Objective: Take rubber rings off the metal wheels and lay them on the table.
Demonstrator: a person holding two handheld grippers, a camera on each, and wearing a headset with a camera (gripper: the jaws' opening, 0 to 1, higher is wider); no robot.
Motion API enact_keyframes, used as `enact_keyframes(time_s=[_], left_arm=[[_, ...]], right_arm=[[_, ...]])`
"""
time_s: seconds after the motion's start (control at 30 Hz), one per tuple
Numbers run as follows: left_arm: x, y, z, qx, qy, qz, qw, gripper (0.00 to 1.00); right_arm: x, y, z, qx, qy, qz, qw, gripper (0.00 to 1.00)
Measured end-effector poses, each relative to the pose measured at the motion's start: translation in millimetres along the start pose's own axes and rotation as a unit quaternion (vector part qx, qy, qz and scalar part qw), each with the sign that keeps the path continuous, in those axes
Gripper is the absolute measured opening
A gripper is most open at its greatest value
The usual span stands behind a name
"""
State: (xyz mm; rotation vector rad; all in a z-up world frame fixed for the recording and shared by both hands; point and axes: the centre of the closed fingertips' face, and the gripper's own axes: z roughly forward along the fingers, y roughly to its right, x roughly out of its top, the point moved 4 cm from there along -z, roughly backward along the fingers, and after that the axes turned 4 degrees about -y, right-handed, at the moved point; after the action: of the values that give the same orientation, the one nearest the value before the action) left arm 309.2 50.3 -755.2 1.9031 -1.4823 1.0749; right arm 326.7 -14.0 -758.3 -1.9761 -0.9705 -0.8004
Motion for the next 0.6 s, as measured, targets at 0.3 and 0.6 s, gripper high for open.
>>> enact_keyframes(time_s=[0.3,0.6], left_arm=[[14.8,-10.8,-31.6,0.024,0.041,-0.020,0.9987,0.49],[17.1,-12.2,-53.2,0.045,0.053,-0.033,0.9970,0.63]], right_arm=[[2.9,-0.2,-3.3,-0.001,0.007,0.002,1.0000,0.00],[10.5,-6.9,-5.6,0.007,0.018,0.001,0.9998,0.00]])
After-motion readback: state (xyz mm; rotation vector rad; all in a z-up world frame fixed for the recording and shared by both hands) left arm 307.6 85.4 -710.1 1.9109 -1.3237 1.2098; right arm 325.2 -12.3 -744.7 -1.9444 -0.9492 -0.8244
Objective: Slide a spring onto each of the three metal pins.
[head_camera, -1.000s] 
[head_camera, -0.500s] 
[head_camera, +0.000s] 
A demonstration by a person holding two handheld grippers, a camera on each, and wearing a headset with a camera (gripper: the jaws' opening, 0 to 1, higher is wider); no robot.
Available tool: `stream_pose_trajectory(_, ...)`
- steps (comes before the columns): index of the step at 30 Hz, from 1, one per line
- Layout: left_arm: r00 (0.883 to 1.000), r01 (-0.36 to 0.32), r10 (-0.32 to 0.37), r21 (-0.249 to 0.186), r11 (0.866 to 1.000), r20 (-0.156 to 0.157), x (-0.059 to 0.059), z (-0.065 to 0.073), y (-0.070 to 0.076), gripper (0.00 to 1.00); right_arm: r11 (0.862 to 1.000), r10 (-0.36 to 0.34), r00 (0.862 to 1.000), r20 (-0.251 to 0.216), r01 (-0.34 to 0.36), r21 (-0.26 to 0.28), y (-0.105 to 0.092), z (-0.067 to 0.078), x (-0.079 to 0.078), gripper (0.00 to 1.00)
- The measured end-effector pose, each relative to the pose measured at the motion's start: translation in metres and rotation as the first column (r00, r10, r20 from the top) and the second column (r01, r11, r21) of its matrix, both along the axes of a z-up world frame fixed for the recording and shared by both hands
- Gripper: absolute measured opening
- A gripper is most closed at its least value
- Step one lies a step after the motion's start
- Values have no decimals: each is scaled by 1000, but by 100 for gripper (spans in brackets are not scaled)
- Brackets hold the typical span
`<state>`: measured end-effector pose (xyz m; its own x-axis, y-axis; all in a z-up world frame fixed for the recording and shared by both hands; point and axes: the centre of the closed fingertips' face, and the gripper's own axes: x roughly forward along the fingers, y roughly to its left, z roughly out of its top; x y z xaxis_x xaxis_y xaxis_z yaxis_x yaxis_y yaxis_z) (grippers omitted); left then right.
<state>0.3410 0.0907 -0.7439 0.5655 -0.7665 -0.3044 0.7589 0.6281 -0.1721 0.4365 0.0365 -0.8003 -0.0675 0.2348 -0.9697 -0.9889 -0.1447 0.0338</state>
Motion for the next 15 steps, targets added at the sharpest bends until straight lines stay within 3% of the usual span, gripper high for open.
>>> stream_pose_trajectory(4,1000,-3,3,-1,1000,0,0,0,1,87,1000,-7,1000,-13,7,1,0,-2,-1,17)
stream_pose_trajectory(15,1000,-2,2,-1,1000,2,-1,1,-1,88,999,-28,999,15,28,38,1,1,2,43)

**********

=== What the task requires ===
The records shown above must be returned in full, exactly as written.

=== Answer section ===
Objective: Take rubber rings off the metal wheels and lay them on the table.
Demonstrator: a person holding two handheld grippers, a camera on each, and wearing a headset with a camera (gripper: the jaws' opening, 0 to 1, higher is wider); no robot.
Motion API enact_keyframes, used as `enact_keyframes(time_s=[_], left_arm=[[_, ...]], right_arm=[[_, ...]])`
"""
time_s: seconds after the motion's start (control at 30 Hz), one per tuple
Numbers run as follows: left_arm: x, y, z, qx, qy, qz, qw, gripper (0.00 to 1.00); right_arm: x, y, z, qx, qy, qz, qw, gripper (0.00 to 1.00)
Measured end-effector poses, each relative to the pose measured at the motion's start: translation in millimetres along the start pose's own axes and rotation as a unit quaternion (vector part qx, qy, qz and scalar part qw), each with the sign that keeps the path continuous, in those axes
Gripper is the absolute measured opening
A gripper is most open at its greatest value
The usual span stands behind a name
"""
State: (xyz mm; rotation vector rad; all in a z-up world frame fixed for the recording and shared by both hands; point and axes: the centre of the closed fingertips' face, and the gripper's own axes: z roughly forward along the fingers, y roughly to its right, x roughly out of its top, the point moved 4 cm from there along -z, roughly backward along the fingers, and after that the axes turned 4 degrees about -y, right-handed, at the moved point; after the action: of the values that give the same orientation, the one nearest the value before the action) left arm 309.2 50.3 -755.2 1.9031 -1.4823 1.0749; right arm 326.7 -14.0 -758.3 -1.9761 -0.9705 -0.8004
Motion for the next 0.6 s, as measured, targets at 0.3 and 0.6 s, gripper high for open.
>>> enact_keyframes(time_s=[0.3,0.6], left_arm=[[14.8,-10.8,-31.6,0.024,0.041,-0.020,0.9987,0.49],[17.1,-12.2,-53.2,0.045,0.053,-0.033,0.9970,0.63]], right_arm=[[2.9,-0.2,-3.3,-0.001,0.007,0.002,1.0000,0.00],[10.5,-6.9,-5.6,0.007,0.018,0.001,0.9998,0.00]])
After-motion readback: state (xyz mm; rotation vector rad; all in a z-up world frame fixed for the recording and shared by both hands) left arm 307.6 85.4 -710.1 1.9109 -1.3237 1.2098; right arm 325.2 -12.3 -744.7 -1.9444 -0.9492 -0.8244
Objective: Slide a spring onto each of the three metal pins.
[head_camera, -1.000s] 
[head_camera, -0.500s] 
[head_camera, +0.000s] 
A demonstration by a person holding two handheld grippers, a camera on each, and wearing a headset with a camera (gripper: the jaws' opening, 0 to 1, higher is wider); no robot.
Available tool: `stream_pose_trajectory(_, ...)`
- steps (comes before the columns): index of the step at 30 Hz, from 1, one per line
- Layout: left_arm: r00 (0.883 to 1.000), r01 (-0.36 to 0.32), r10 (-0.32 to 0.37), r21 (-0.249 to 0.186), r11 (0.866 to 1.000), r20 (-0.156 to 0.157), x (-0.059 to 0.059), z (-0.065 to 0.073), y (-0.070 to 0.076), gripper (0.00 to 1.00); right_arm: r11 (0.862 to 1.000), r10 (-0.36 to 0.34), r00 (0.862 to 1.000), r20 (-0.251 to 0.216), r01 (-0.34 to 0.36), r21 (-0.26 to 0.28), y (-0.105 to 0.092), z (-0.067 to 0.078), x (-0.079 to 0.078), gripper (0.00 to 1.00)
- The measured end-effector pose, each relative to the pose measured at the motion's start: translation in metres and rotation as the first column (r00, r10, r20 from the top) and the second column (r01, r11, r21) of its matrix, both along the axes of a z-up world frame fixed for the recording and shared by both hands
- Gripper: absolute measured opening
- A gripper is most closed at its least value
- Step one lies a step after the motion's start
- Values have no decimals: each is scaled by 1000, but by 100 for gripper (spans in brackets are not scaled)
- Brackets hold the typical span
`<state>`: measured end-effector pose (xyz m; its own x-axis, y-axis; all in a z-up world frame fixed for the recording and shared by both hands; point and axes: the centre of the closed fingertips' face, and the gripper's own axes: x roughly forward along the fingers, y roughly to its left, z roughly out of its top; x y z xaxis_x xaxis_y xaxis_z yaxis_x yaxis_y yaxis_z) (grippers omitted); left then right.
<state>0.3410 0.0907 -0.7439 0.5655 -0.7665 -0.3044 0.7589 0.6281 -0.1721 0.4365 0.0365 -0.8003 -0.0675 0.2348 -0.9697 -0.9889 -0.1447 0.0338</state>
Motion for the next 15 steps, targets added at the sharpest bends until straight lines stay within 3% of the usual span, gripper high for open.
>>> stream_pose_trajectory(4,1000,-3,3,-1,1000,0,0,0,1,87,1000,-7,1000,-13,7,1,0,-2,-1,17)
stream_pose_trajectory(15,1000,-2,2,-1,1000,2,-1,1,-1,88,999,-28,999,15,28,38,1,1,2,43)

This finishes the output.